Positive accounting theory hypothesis - think-forex …

Here are three experiments to illustrate when the different approaches to statistics are appropriate. In the first experiment, you are testing a plant extract on rabbits to see if it will lower their blood pressure. You already know that the plant extract is a diuretic (makes the rabbits pee more) and you already know that diuretics tend to lower blood pressure, so you think there's a good chance it will work. If it does work, you'll do more low-cost animal tests on it before you do expensive, potentially risky human trials. Your prior expectation is that the null hypothesis (that the plant extract has no effect) has a good chance of being false, and the cost of a false positive is fairly low. So you should do frequentist hypothesis testing, with a significance level of 0.05.

Making a positive change with the hypothesis-driven process

Now instead of testing 1000 plant extracts, imagine that you are testing just one. If you are testing it to see if it kills beetle larvae, you know (based on everything you know about plant and beetle biology) there's a pretty good chance it will work, so you can be pretty sure that a P value less than 0.05 is a true positive. But if you are testing that one plant extract to see if it grows hair, which you know is very unlikely (based on everything you know about plants and hair), a P value less than 0.05 is almost certainly a false positive. In other words, if you expect that the null hypothesis is probably true, a statistically significant result is probably a false positive. This is sad; the most exciting, amazing, unexpected results in your experiments are probably just your data trying to make you jump to ridiculous conclusions. You should require a much lower P value to reject a null hypothesis that you think is probably true.


Authentic Happiness | Authentic Happiness

Most formal hypotheses connect concepts by specifying the expected relationships between propositions.

In the midst of racial segregation in the U.S.A and the ‘Jim Crow Laws’, Gordon Allport (1954) proposed one of the most important social psychological events of the 20th century, suggesting that contact between members of different groups (under certain conditions) can work to reduce and . Indeed, the idea that contact between members of different groups can help to reduce and improve social relations is one that is enshrined in policy-making all over the globe. UNESCO, for example, asserts that contact between members of different groups is key to improving social relations. Furthermore, explicit policy-driven moves for greater contact have played an important role in improving social relations between races in the U.S.A, in improving relationships between Protestants and Catholics in Northern Ireland, and encouraging a more inclusive society in post-Apartheid South Africa. In the present world, it is this of the benefits of contact that drives modern school exchanges and cross-group buddy schemes. In the years since Allport’s initial , much research has been devoted to expanding and exploring his . In this article I will review some of the vast literature on the role of contact in reducing , looking at its success, mediating factors, recent theoretical extensions of the hypothesis and directions for future research. Contact is of utmost importance in reducing and promoting a more tolerant and integrated society and as such is a prime example of the real life applications that psychology can offer the world.

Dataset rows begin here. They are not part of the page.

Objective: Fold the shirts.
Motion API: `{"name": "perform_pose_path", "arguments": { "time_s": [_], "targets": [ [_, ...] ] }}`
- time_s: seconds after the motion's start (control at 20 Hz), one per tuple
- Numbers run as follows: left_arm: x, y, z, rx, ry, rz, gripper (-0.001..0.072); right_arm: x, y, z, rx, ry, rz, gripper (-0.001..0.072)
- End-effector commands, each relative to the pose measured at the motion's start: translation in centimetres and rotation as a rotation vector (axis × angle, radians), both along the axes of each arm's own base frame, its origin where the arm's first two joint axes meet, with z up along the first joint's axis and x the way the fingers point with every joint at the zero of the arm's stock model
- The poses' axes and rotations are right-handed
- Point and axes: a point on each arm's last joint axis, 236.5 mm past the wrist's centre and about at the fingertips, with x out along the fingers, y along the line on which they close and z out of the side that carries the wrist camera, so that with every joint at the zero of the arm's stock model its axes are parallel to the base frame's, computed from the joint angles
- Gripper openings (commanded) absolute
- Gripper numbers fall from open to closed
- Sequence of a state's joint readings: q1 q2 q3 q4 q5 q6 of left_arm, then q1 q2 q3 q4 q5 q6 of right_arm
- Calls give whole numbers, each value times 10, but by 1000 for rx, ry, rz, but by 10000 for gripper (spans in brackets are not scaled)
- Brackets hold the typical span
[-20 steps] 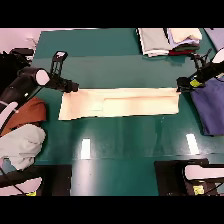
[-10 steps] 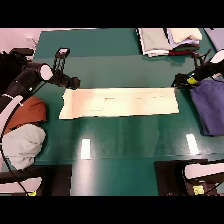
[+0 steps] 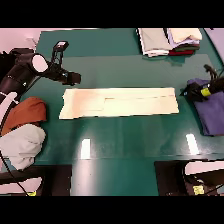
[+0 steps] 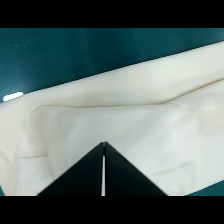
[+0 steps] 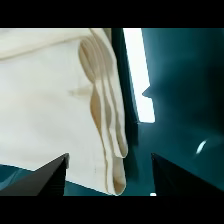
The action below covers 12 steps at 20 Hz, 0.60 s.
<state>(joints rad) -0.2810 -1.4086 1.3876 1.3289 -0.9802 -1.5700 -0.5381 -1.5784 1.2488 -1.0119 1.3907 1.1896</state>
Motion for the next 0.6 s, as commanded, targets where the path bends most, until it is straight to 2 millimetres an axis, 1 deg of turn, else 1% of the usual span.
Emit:
{"name": "perform_pose_path", "arguments": {
  "time_s": [0.0,0.15,0.2,0.25,0.3,0.35,0.4,0.45,0.5,0.55],
  "targets": [
    [-4,-26,1,-84,21,-15,23,-10,22,-26,173,16,-44,555],
    [-16,-54,-15,-75,55,-76,23,0,49,-42,224,27,-12,546],
    [-20,-65,-20,-71,62,-97,23,6,57,-44,220,16,-1,504],
    [-22,-75,-26,-71,65,-114,23,12,62,-47,195,-2,10,398],
    [-24,-84,-30,-73,65,-126,23,18,65,-47,174,-25,16,307],
    [-25,-94,-35,-81,69,-136,22,24,68,-43,149,-57,33,165],
    [-26,-103,-39,-96,74,-143,22,28,70,-35,128,-96,57,70],
    [-26,-113,-43,-118,75,-143,22,34,71,-22,110,-138,79,18],
    [-23,-122,-47,-142,74,-139,22,41,70,-3,98,-178,97,18],
    [-22,-131,-52,-168,85,-135,22,47,75,18,91,-217,125,18]
  ]
}}
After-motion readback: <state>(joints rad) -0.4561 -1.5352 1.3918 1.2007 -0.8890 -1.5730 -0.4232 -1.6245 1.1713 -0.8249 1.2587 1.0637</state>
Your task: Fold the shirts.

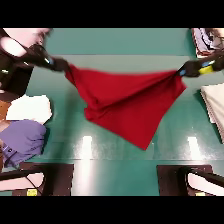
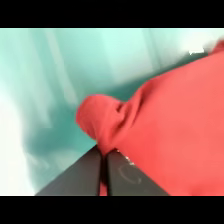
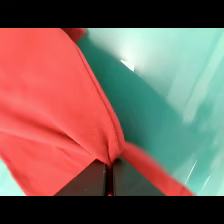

Water Potential — bozemanscience

The significance level (also known as the "critical value" or "alpha") you should use depends on the costs of different kinds of errors. With a significance level of 0.05, you have a 5% chance of rejecting the null hypothesis, even if it is true. If you try 100 different treatments on your chickens, and none of them really change the sex ratio, 5% of your experiments will give you data that are significantly different from a 1:1 sex ratio, just by chance. In other words, 5% of your experiments will give you a false positive. If you use a higher significance level than the conventional 0.05, such as 0.10, you will increase your chance of a false positive to 0.10 (therefore increasing your chance of an embarrassingly wrong conclusion), but you will also decrease your chance of a false negative (increasing your chance of detecting a subtle effect). If you use a lower significance level than the conventional 0.05, such as 0.01, you decrease your chance of an embarrassing false positive, but you also make it less likely that you'll detect a real deviation from the null hypothesis if there is one.

Learn About Null Hypothesis and Alternative Hypothesis

You must choose your significance level before you collect the data, of course. If you choose to use a different significance level than the conventional 0.05, people will be skeptical; you must be able to justify your choice. Throughout this handbook, I will always use P If you are doing an experiment where the cost of a false positive is a lot greater or smaller than the cost of a false negative, or an experiment where you think it is unlikely that the alternative hypothesis will be true, you should consider using a different significance level.